All posts by Mike

Sunday’s ride- Fought for every mile!

Seen at the LaHonda duck pond. A duck! Who knew.
It really shouldn’t have been that tough a ride, but there’s no question that the cooler weather and the higher dose of meds I’ve been on the past couple months are beginning to catch up to me. That plus it was a solo event; Kevin was goofing off in Disneyland with his sister. Me? No time to goof off. Gotta keep moving! Despite what my platelet-controlling meds are doing to my hematocrit level. I’m actually looking forward to my next blood test, so I can confirm there are “reasons” for my recent decline, and it’s not just age and stress getting to me.

I was also testing out my latest medical safety gadget, an iWatch. Never thought I’d own one; the idea of a watch that you have to charge every single day has always put me off. My regular watch is solar powered and gets time signals over the air, so I never had to worry about setting it, or charging it. But, the iWatch has heart monitoring capabilities built into it, which allowed me to confirm that it’s not my heart that’s causing the haywire readings I’ve seen lately, but the standard heart rate monitors that talk to your bike computer. That’s a good thing.

The plan was the normal Pescadero/Tunitas loop, but by the time I dragged myself up Old LaHonda, about 25 minutes worth, I didn’t feel like I had another steep climb in my legs. Or lungs. And especially my left hip, which was not happy at all about my bringing a very heavy e-bike up the stairs to our shop’s work area for repairs on Saturday.

At the duck pond I sent a photo to my wife, who responded “I don’t see none ducks!” Well, they were there, just a bit tough to see. So I took another, closer photo and appropriately annotated it, as you can see here.

Odd day in Pescadero; virtually no cyclists. What’s with that? I picked up a Mtn Dew and chocolate croissant and headed north on Stage. The expected headwinds didn’t disappoint but there was no desire in either legs or brain to challenge them. I was just going through the motions, finding my way to the top of each of the two climbs on Stage Road. At the base of the third climb, heading towards Tunitas… I turned right, heading up 84 instead. This was not a ride where the legs felt stronger the further I went.

Heading back on 84 I was feeling a bit sorry for myself, going nowhere very fast, and suffered the indignity of some guy passing me with what looked like a backpack full of bricks. It took a couple seconds before realizing, this is not who I am. I picked up speed, wondering if it would be possible to match his pace, and, surprisingly, it was. I didn’t sit on his wheel but instead allowed him to pace me, maybe 10 meters in front. And I stayed there, even on the rollers, until he finally pulled off for some reason. Later I checked his ride out on Strava; he was doing 100+ miles, starting in San Francisco!

There wasn’t much left of me by the time I got home, but I definitely felt a lot better afterward than I did before. It wasn’t fast, it wasn’t pretty, but I held off… something… for 60 miles.

Maybe it’s not that I’m slow; maybe it just takes hours to warm up when it’s colder?

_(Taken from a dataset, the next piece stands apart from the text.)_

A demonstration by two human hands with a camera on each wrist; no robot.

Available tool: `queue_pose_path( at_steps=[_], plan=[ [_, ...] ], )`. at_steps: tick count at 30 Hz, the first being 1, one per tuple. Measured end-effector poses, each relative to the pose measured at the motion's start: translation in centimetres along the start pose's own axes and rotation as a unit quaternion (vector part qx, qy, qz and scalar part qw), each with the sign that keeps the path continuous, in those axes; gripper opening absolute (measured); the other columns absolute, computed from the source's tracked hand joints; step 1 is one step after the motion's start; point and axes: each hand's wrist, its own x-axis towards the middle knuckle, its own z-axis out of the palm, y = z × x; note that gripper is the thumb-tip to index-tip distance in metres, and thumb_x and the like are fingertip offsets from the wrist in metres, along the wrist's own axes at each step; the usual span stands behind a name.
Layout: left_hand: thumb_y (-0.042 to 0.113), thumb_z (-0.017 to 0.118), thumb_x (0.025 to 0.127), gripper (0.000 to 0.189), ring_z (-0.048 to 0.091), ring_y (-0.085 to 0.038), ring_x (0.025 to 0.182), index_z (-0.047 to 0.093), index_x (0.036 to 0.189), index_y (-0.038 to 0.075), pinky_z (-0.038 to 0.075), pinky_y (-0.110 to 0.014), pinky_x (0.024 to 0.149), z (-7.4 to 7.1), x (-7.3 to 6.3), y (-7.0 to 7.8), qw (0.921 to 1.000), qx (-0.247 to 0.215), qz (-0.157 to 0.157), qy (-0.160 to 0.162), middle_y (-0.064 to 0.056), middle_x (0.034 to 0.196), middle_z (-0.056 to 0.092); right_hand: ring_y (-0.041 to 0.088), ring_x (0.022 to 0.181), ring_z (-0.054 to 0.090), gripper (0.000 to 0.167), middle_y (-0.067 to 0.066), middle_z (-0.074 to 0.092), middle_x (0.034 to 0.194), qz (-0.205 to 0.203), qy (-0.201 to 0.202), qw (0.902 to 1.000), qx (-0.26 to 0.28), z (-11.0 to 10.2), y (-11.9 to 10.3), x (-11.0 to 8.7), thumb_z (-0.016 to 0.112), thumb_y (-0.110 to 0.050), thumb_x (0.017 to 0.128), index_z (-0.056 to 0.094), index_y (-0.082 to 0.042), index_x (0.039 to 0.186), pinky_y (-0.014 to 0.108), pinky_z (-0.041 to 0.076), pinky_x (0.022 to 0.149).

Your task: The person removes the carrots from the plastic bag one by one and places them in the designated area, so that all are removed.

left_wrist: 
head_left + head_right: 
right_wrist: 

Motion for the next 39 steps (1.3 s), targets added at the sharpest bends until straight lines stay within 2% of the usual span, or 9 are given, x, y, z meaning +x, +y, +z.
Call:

Slow as we were, we were having a better day than the two dead baby rattlesnakes we saw on West Old LaHonda.
We were determined to do the full regular ride this morning, although I was beginning to wonder if that would happen as Kevin began complaining about his knee shortly after leaving the house, as we rode over Jefferson to the start of the Tuesday/Thursday-morning ride. Like Tuesday it was foggy; unlike Tuesday, it was also wet. Wet enough that we rode quite gingerly through the infamous corner where I slid out on black ice last February and cracked my pelvis in two places.

Who else rode with Kevin and I? That would be… nobody. We saw no other cyclists coming back from the “morning” ride, and only a couple heading down Kings as we were riding up. On the positive side, we noted that we were not passed by a single car the entire way up the hill. We are truly blessed by how little traffic we see when we ride. And we gave the cars plenty of time to find us too! I don’t even remember the time but it was probably around 34 minutes, and it was not feeling like it was particularly easy. But as the ride went, there were increasing opportunities to test my legs and discover they’d respond. The slight descent from Skyline down to West Old LaHonda on 84? I was able to go to the front and push it reasonably hard most of the way.

It was on West Old LaHonda where we came across not one but two small rattlesnakes, dead on the road. Both had likely been dropped by birds, as they had the characteristic puncture wounds (you can see that in the photo above). Thankfully it wasn’t an omen; our ride continued without incident.

I think I’m stronger than I actually feel right now; it just takes me forever to get warmed up. At least, that’s what I want to believe. In a couple weeks I’ll find out if there’s more to the story, when I go back for another blood test to see if my hematocrit level is still declining. If so, I’ll be making some adjustments to my medication, reducing it a bit in hopes that I can get my hematocrit back up to a reasonable level while maintaining a sale number of platelets at the same time.